Really shaken - male rage at work

153 replies

SkullPointerException · 08/11/2018 19:23

For some background: I'm in STEM, so we're looking at a very low percentage of female employees in comparison to other industries. We've also just had another promotions round. Brilliant outcome for women: despite there being significantly fewer of us, we're actually more than half of all promotees. And, speaking as one of the managers involved in the decision process, I'm proud to say that it's all on merit and no affirmative action was involved on the grounds that it simply wasn't needed. We just really focussed on hiring and retaining really good women, and the results speak for themselves.

Anyway, on to what actually happened: male colleague, supervisory level, was passed over for a promotion he applied for in favour of a woman with more experience and, frankly, a much stronger track record. Cue divisional meeting today. All promotion decisions are officially announced to everyone present, including male colleague (who, of course, already knew about himself but not all the other positions).

Colleague utterly loses it, stands up in the middle of the meeting and yells at his manager (male), me (female and his direct boss' line manager) as well as my own line manager (male, very proper and very senior) that we're discriminating against him and that we're utter hypocrites and a bunch of other utterly insane stuff. Then goes on to yell at his female colleagues whose promotions have just been announced that they know they're not better than him and they know they're token women and so on.

We're all speechless but, at this point, I somehow find my voice and order him to sit down, STFU and apologise to his colleagues. He refuses and accuses me of owing my position to having slept with my (also present) boss.

At this point, I literally tell him "sit down and behave like an adult or I'll suspend you with immediate effect on the grounds of gross misconduct". Colleague gets up and storms out of the room.

30 minutes later, his boss, myself and my boss all get an email from HR: colleague has filed a formal grievance claiming sex discrimination.

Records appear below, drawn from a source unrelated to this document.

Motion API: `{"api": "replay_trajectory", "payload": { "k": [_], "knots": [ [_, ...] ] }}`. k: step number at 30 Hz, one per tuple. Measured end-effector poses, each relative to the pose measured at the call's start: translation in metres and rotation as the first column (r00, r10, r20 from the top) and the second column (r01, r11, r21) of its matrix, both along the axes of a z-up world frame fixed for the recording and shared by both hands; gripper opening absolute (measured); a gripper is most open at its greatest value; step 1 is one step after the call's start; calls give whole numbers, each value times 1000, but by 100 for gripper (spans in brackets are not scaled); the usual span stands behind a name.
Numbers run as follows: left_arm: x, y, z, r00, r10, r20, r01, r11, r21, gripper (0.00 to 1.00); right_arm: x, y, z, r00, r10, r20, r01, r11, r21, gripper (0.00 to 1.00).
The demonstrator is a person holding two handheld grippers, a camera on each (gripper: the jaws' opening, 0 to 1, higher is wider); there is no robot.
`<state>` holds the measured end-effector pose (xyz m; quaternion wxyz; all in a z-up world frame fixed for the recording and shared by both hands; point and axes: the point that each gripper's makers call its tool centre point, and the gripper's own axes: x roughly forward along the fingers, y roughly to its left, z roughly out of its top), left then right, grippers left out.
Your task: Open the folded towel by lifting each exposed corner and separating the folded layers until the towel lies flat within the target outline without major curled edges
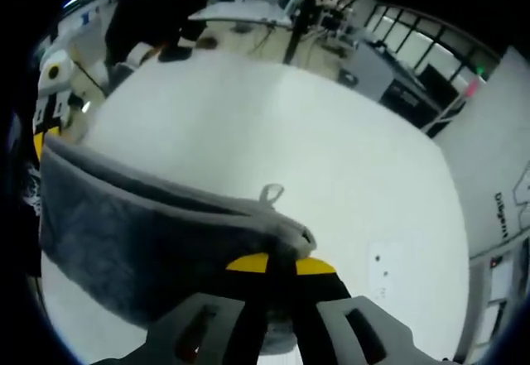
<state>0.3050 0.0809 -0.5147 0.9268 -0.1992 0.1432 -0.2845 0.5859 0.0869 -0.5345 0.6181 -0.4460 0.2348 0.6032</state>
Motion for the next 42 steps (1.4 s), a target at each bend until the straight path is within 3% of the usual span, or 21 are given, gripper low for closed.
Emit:
{"api": "replay_trajectory", "payload": {
  "k": [19, 42],
  "knots": [
    [1, -21, 14, 998, -37, 58, 36, 999, 33, 2, -9, -10, 3, 1000, 6, -6, -6, 998, 63, 3],
    [5, 2, 1, 995, 48, 84, -61, 986, 153, 10, -23, -10, 0, 1000, 26, 0, -25, 994, 102, 2]
  ]
}}
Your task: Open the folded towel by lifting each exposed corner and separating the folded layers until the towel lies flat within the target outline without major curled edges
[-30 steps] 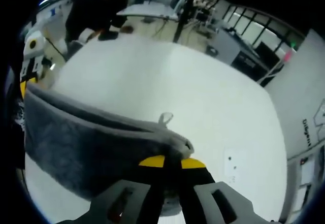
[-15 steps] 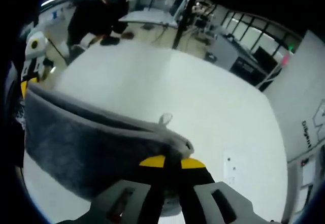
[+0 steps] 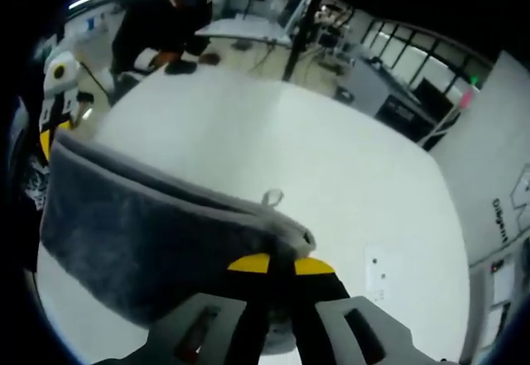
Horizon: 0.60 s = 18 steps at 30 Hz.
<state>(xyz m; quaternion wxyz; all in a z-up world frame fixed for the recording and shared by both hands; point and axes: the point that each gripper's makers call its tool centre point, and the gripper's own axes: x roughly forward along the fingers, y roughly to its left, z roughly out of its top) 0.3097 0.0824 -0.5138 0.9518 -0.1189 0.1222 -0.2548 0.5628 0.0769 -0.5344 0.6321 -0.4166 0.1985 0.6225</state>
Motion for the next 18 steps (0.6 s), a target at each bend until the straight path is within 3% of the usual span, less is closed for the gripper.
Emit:
{"api": "replay_trajectory", "payload": {
  "k": [8, 15, 18],
  "knots": [
    [2, 10, -5, 999, 33, 0, -33, 999, 20, 12, 2, 1, -2, 1000, 1, -2, -1, 1000, -1, 2],
    [0, 18, -15, 998, 42, -46, -44, 998, -33, 8, 2, 9, -8, 1000, 20, 1, -20, 1000, -5, 2],
    [-1, 19, -19, 997, 55, -47, -55, 998, -10, 10, 0, 13, -9, 1000, 29, 0, -29, 1000, -9, 2]
  ]
}}
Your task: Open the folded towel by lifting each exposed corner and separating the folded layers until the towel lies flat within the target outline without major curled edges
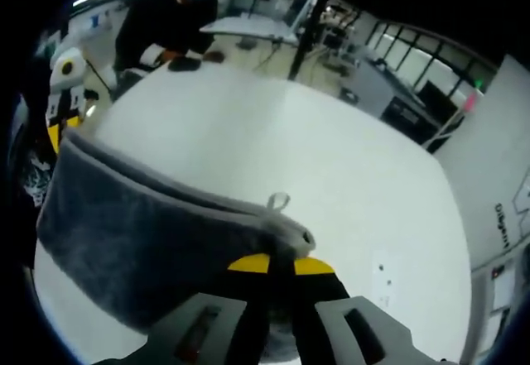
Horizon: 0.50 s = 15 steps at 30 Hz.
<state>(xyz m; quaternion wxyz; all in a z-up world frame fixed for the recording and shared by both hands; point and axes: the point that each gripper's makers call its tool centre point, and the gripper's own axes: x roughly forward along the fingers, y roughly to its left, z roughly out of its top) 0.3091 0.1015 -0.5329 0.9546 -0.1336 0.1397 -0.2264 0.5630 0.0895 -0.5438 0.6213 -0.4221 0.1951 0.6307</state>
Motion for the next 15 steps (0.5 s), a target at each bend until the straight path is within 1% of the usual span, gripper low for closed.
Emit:
{"api": "replay_trajectory", "payload": {
  "k": [6, 8, 10, 11, 15],
  "knots": [
    [5, 8, -6, 1000, 26, -6, -26, 1000, 12, 17, -1, 2, -1, 1000, 8, 0, -8, 1000, -7, 2],
    [7, 10, -7, 999, 39, 1, -39, 999, 20, 21, -1, 2, -1, 1000, 8, -1, -8, 1000, -8, 2],
    [9, 13, -7, 999, 49, 1, -49, 998, 24, 22, -1, 2, -3, 1000, 9, -2, -9, 1000, -11, 2],
    [9, 15, -8, 999, 54, 2, -54, 998, 26, 21, 0, 1, -3, 1000, 8, -2, -8, 1000, -12, 2],
    [9, 14, -9, 999, 43, -10, -42, 999, 19, 10, 1, 1, -3, 1000, 7, -2, -7, 1000, -11, 2]
  ]
}}
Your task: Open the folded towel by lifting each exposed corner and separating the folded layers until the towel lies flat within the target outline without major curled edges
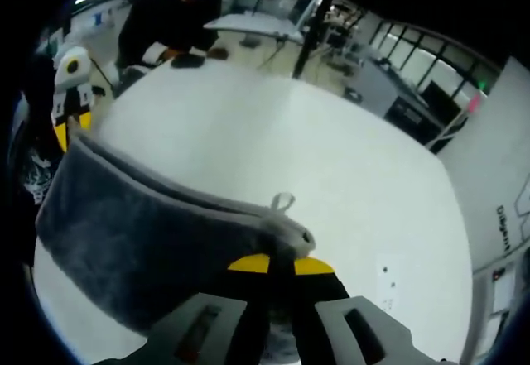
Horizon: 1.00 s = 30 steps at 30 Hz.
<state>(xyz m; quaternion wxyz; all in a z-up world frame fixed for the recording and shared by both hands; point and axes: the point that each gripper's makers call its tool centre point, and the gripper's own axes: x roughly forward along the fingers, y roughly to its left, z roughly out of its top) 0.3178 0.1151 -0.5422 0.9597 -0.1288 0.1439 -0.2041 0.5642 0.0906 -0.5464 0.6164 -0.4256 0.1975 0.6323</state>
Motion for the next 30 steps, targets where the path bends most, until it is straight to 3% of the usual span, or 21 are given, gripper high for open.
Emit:
{"api": "replay_trajectory", "payload": {
  "k": [6, 30],
  "knots": [
    [-2, -1, 5, 1000, -7, 7, 7, 1000, -15, 2, 2, 1, 2, 1000, 2, 1, -2, 1000, 0, 2],
    [-12, -31, 34, 993, -106, 53, 111, 988, -104, 0, 15, -2, 19, 1000, -11, 10, 11, 1000, 10, 2]
  ]
}}
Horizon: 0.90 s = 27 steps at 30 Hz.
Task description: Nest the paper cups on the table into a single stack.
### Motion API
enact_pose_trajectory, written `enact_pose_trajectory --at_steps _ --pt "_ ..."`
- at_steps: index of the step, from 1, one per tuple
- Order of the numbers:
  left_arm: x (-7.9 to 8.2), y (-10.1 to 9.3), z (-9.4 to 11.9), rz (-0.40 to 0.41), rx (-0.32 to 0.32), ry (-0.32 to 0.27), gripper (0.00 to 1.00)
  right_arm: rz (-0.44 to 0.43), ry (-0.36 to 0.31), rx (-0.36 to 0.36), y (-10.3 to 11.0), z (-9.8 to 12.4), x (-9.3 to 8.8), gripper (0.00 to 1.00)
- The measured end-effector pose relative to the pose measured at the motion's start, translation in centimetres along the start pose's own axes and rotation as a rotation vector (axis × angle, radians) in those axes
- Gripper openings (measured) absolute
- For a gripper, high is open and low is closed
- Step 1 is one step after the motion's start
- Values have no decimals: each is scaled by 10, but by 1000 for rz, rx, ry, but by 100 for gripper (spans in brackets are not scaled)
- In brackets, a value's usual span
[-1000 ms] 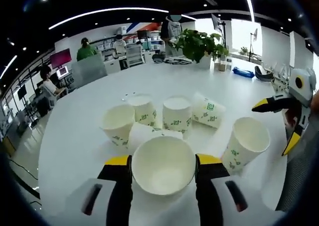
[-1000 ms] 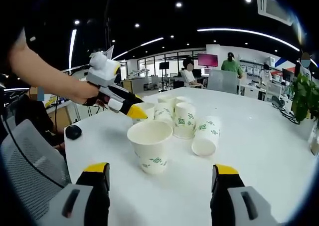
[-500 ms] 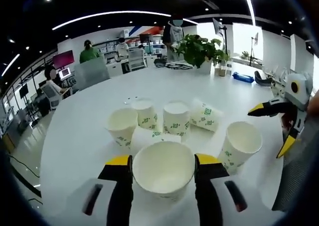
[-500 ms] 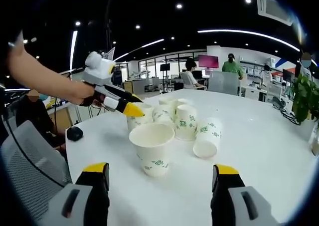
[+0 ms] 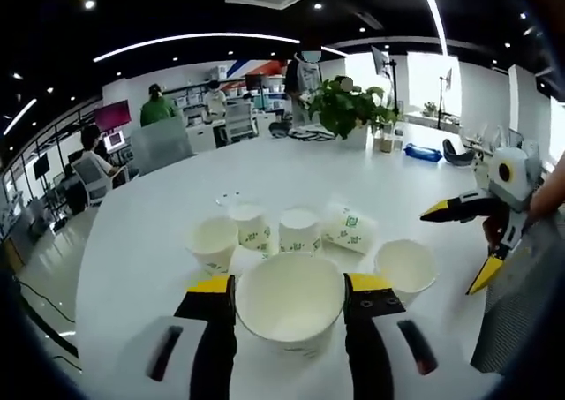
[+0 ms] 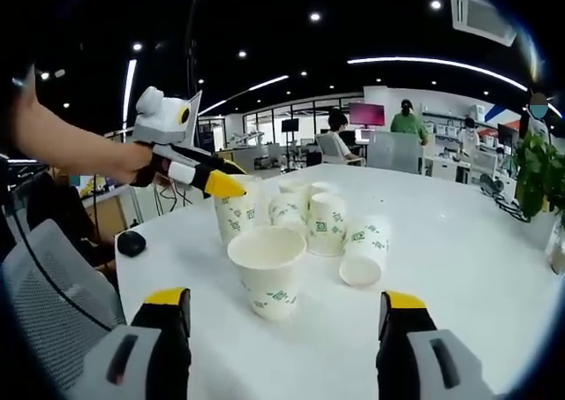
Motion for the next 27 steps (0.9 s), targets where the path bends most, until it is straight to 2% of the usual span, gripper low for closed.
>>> enact_pose_trajectory --at_steps 8,12,15,17,22,27 --pt "28 -20 6 -12 -38 -65 47 -3 -7 -3 0 0 1 94" --pt "37 -25 5 -11 -61 -87 47 -8 -9 -9 0 0 2 97" --pt "51 -38 6 -17 -84 -105 47 -14 -9 -12 -3 0 0 98" --pt "51 -38 5 -19 -94 -110 47 -14 -8 -12 -2 0 0 98" --pt "61 -60 4 -33 -120 -117 46 -12 -1 -11 -1 1 1 97" --pt "61 -65 0 -23 -137 -124 46 -9 5 -18 -1 2 1 96"
Point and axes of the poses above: the point that each gripper's makers call its tool centre point, and the gripper's own axes: z roughly backward along the fingers, y roughly to its left, x roughly out of its top, the point moved 8 cm from there along z, roughly backward along the fingers, and after that the axes turned 1 degree about -y, right-handed, at the moved point
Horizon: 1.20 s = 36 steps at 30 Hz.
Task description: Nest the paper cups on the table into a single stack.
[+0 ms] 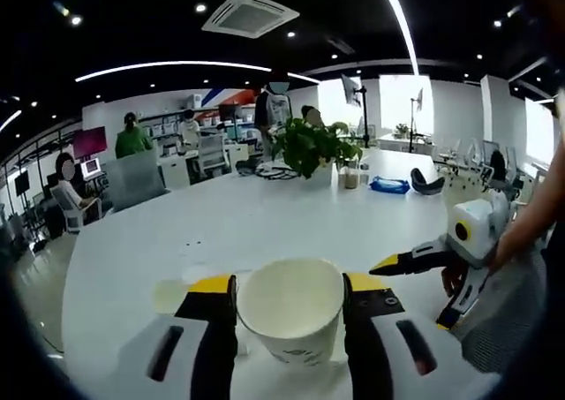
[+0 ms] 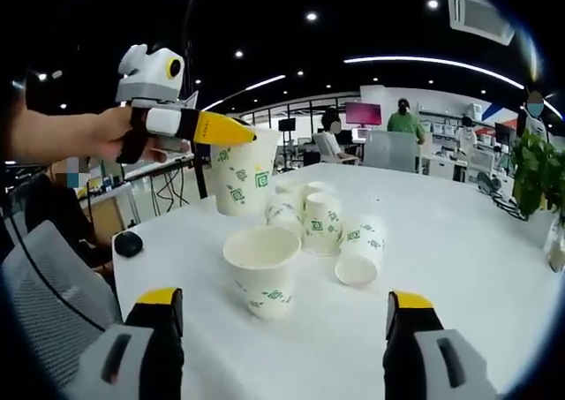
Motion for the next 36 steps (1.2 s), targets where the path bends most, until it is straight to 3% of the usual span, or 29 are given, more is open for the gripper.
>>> enact_pose_trajectory --at_steps 4,27,36 --pt "-2 -8 -4 2 -10 1 46 -3 -1 -4 0 1 1 96" --pt "-25 -11 -26 14 -50 12 45 -5 11 -7 -2 -2 -2 95" --pt "-38 -17 -32 -27 -58 54 45 -2 20 -5 -4 -4 -6 94"
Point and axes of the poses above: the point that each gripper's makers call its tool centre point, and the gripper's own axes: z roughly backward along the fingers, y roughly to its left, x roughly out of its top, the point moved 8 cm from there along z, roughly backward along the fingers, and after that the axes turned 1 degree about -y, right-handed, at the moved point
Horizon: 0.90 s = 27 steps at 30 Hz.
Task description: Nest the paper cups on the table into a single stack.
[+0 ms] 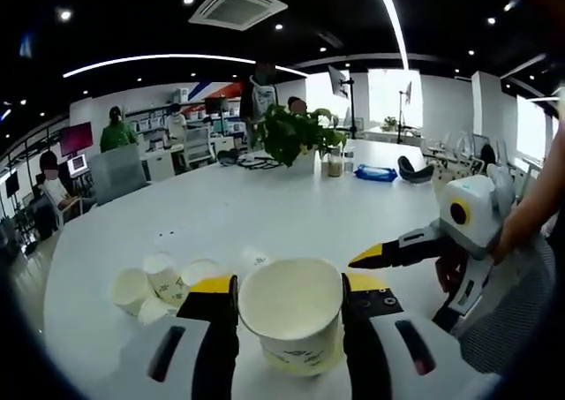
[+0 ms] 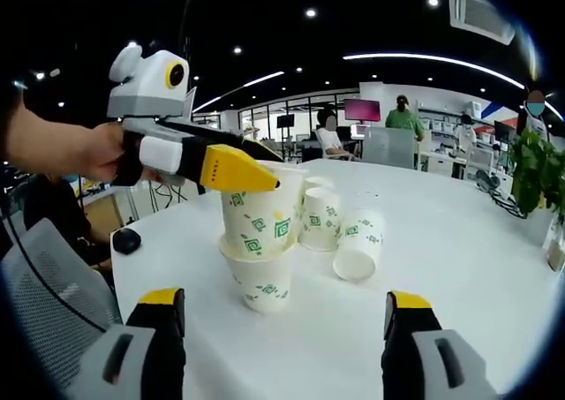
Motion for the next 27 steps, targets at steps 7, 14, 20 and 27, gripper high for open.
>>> enact_pose_trajectory --at_steps 7,14,20,27 --pt "-8 -8 -5 -44 -7 45 46 1 5 -2 -2 -1 -2 94" --pt "-19 -9 -8 -26 -15 85 47 -2 7 -2 -3 -2 -3 94" --pt "-27 -10 -10 -51 -20 133 48 -1 10 -1 -2 -2 -3 94" --pt "-36 -10 -10 -80 -28 177 49 -1 14 1 -2 -3 -5 93"
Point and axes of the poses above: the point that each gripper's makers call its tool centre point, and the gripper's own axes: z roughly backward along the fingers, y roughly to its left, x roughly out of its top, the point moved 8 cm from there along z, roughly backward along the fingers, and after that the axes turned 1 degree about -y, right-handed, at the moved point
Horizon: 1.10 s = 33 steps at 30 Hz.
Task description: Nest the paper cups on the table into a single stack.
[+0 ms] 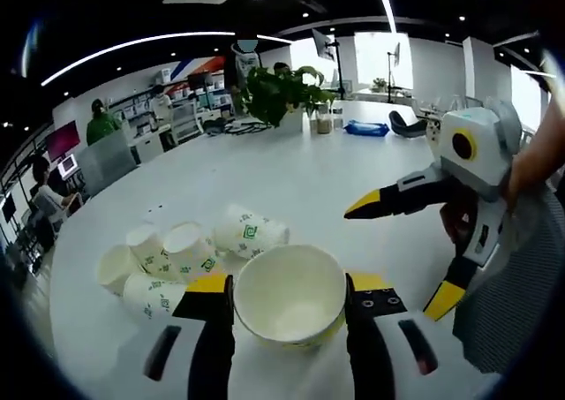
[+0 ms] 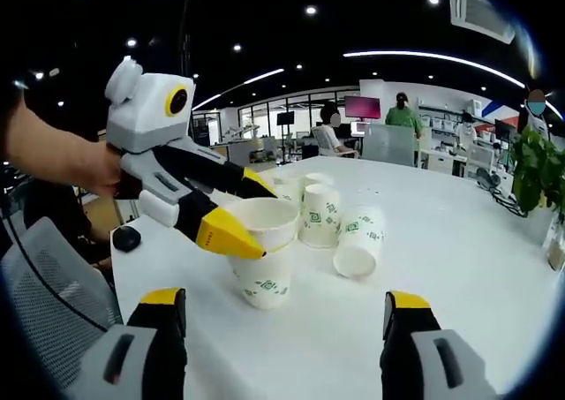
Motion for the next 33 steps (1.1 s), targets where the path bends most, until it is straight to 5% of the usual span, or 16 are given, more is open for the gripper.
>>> enact_pose_trajectory --at_steps 18,33 --pt "-4 -2 5 12 3 -2 54 -1 2 1 3 4 3 93" --pt "16 0 44 62 106 -187 56 -10 7 1 3 2 2 93"
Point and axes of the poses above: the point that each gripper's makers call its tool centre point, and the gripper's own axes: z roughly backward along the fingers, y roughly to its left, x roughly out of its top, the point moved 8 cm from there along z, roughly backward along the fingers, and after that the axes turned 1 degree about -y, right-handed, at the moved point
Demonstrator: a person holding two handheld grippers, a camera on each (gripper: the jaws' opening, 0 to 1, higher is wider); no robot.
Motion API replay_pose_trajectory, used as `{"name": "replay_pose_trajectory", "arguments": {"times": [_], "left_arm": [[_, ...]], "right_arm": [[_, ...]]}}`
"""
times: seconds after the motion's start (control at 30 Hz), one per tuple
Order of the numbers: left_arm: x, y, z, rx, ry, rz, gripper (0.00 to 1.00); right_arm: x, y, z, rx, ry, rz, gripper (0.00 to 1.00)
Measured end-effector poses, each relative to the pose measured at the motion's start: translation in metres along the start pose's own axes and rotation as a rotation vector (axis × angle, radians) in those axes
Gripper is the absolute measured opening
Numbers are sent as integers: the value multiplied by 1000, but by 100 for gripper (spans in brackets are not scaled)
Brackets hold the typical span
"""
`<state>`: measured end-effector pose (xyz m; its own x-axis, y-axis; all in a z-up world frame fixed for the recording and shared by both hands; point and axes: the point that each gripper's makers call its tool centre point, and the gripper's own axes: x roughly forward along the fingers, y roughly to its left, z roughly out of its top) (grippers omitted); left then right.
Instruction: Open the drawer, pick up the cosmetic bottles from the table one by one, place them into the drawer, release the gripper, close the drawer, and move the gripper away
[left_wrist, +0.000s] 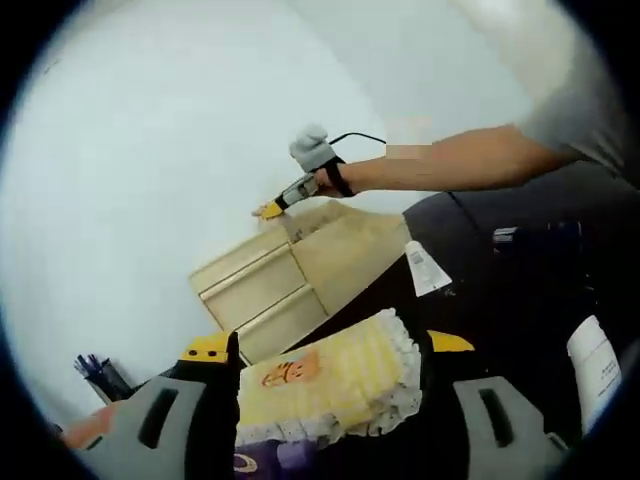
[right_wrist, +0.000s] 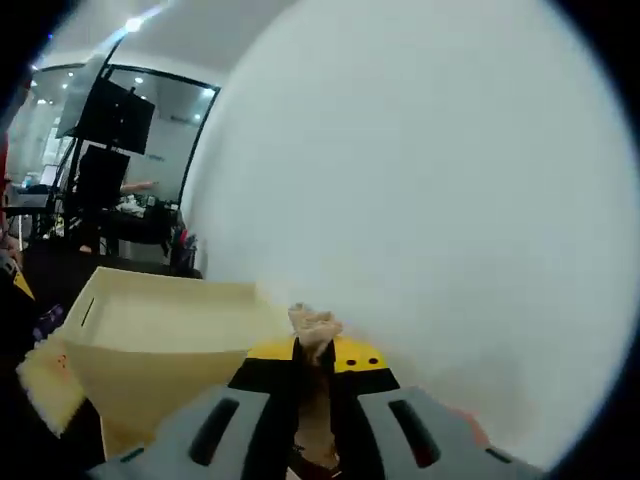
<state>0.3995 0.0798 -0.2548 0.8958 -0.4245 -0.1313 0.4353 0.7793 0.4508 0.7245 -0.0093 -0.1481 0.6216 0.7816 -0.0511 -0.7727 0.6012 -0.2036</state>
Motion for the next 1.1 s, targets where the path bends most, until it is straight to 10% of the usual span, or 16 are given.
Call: {"name": "replay_pose_trajectory", "arguments": {"times": [0.67,1.1], "left_arm": [[3,-3,-2,9,12,-2,67],[-4,3,1,10,20,21,67]], "right_arm": [[3,11,-33,-27,88,35,11],[-6,-7,-13,-41,64,-20,13]]}}
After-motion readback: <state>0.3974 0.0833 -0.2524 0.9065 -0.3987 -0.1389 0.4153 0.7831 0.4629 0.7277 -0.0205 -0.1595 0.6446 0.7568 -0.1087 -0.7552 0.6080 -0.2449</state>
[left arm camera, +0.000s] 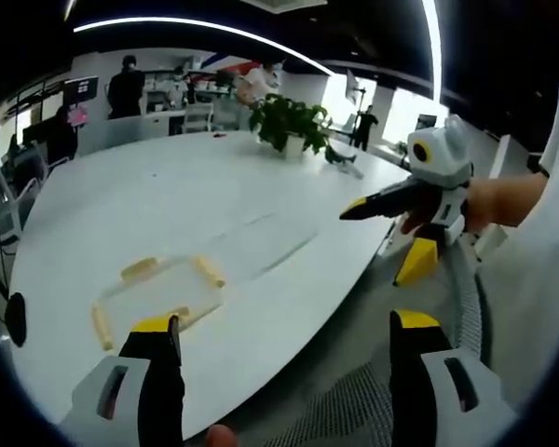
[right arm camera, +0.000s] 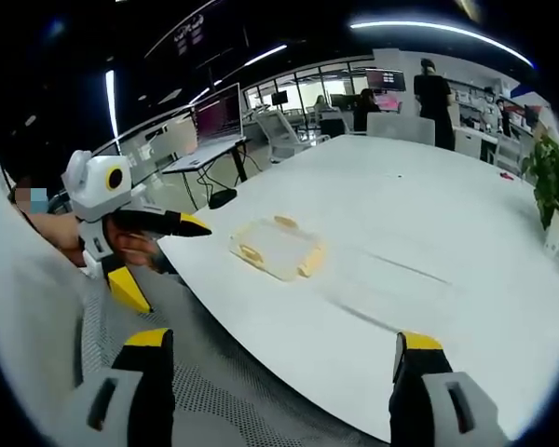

Anyway, I'm not worried about the outcome. We've got ample evidence for why we picked the candidates we did and it's all well above board. And naturally, colleague's outburst doesn't exactly speak for his leadership qualities and underlines why we were concerned about his emotional maturity. In fact, we've pretty much decided that we're going to have to let him go after this.

I am utterly shaken by his outburst, though. I know about male rage in theory and I have experienced it in a personal capacity, albeit never in a professional situation. The level of rage and entitlement, though. It was utterly terrifying. There was something almost primal about the way he went for his female colleagues (and myself, his boss' boss). I'm obviously an adult and I'm an experienced manager, so it's not something professional me can't handle. But personal me, just a woman who's made it in a male dominated field, is petrified. He hates me so much. He hates my female employees, his colleagues and - in some cases - his direct reports, so much. And he feels so entitled to be the boss of us and to be given preferential treatment over us because he's a man. And he speaks to us with such utter contempt and superiority.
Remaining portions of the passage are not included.